In the entries below, count each line where "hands" appears. Give the total and nothing more.

LISTED ENTRIES START

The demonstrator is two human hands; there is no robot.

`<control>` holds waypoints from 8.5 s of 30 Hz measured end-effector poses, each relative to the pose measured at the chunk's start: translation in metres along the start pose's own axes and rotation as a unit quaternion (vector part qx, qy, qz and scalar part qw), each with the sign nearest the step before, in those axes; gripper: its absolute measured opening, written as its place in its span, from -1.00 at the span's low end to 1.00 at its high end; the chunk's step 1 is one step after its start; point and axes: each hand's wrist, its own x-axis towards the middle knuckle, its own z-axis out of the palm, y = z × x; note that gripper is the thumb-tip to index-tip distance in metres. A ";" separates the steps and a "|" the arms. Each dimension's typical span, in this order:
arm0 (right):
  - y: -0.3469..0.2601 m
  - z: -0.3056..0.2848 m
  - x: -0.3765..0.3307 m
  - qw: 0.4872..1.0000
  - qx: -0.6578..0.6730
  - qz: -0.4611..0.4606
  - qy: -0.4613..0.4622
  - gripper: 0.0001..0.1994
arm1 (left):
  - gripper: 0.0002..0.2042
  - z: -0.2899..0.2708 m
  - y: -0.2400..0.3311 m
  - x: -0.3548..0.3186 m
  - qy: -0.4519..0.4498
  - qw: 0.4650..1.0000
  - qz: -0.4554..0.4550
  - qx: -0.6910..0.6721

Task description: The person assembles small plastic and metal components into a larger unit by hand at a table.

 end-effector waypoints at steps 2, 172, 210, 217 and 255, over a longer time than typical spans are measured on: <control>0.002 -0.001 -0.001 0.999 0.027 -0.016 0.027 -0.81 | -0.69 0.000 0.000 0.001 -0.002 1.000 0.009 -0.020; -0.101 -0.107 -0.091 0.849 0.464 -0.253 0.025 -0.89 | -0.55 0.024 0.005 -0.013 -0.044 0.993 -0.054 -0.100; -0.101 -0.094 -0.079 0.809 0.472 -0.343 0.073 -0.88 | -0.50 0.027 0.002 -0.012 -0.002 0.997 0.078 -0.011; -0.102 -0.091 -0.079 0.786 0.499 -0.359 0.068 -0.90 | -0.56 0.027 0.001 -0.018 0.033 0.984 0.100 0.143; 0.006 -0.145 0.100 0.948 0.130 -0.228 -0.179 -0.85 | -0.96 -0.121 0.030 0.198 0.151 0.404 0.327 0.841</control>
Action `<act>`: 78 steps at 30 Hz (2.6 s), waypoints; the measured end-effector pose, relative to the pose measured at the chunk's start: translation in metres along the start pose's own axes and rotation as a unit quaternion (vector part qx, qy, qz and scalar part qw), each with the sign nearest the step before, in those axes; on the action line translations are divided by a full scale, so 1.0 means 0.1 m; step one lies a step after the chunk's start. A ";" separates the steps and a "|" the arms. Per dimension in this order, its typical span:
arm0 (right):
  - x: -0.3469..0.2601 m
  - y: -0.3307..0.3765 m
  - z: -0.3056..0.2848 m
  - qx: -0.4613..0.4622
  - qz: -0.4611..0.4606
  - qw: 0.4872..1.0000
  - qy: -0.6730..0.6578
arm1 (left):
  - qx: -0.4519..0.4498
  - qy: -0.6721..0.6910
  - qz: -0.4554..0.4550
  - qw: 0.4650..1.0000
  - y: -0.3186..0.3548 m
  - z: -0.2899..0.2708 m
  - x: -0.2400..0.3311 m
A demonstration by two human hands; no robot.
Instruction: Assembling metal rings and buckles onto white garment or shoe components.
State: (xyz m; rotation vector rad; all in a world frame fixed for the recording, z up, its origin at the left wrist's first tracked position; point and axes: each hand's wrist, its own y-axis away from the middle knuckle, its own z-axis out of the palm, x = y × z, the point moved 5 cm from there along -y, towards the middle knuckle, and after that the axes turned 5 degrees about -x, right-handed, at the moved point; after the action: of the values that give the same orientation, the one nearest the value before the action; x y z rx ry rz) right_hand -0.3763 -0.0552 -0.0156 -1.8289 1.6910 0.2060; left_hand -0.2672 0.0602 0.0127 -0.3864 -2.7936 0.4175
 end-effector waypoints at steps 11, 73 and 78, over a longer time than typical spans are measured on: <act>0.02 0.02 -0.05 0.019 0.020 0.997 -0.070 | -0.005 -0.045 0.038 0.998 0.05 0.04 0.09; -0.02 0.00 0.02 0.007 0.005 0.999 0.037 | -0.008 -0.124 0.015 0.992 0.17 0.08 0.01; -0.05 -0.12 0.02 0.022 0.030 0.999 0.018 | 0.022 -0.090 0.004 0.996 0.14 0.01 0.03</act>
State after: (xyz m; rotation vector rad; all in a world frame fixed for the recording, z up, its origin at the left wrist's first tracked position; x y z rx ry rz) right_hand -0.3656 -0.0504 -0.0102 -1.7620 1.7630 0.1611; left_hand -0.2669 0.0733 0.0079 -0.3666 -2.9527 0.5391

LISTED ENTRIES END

ANSWER FOR THIS EXERCISE:
2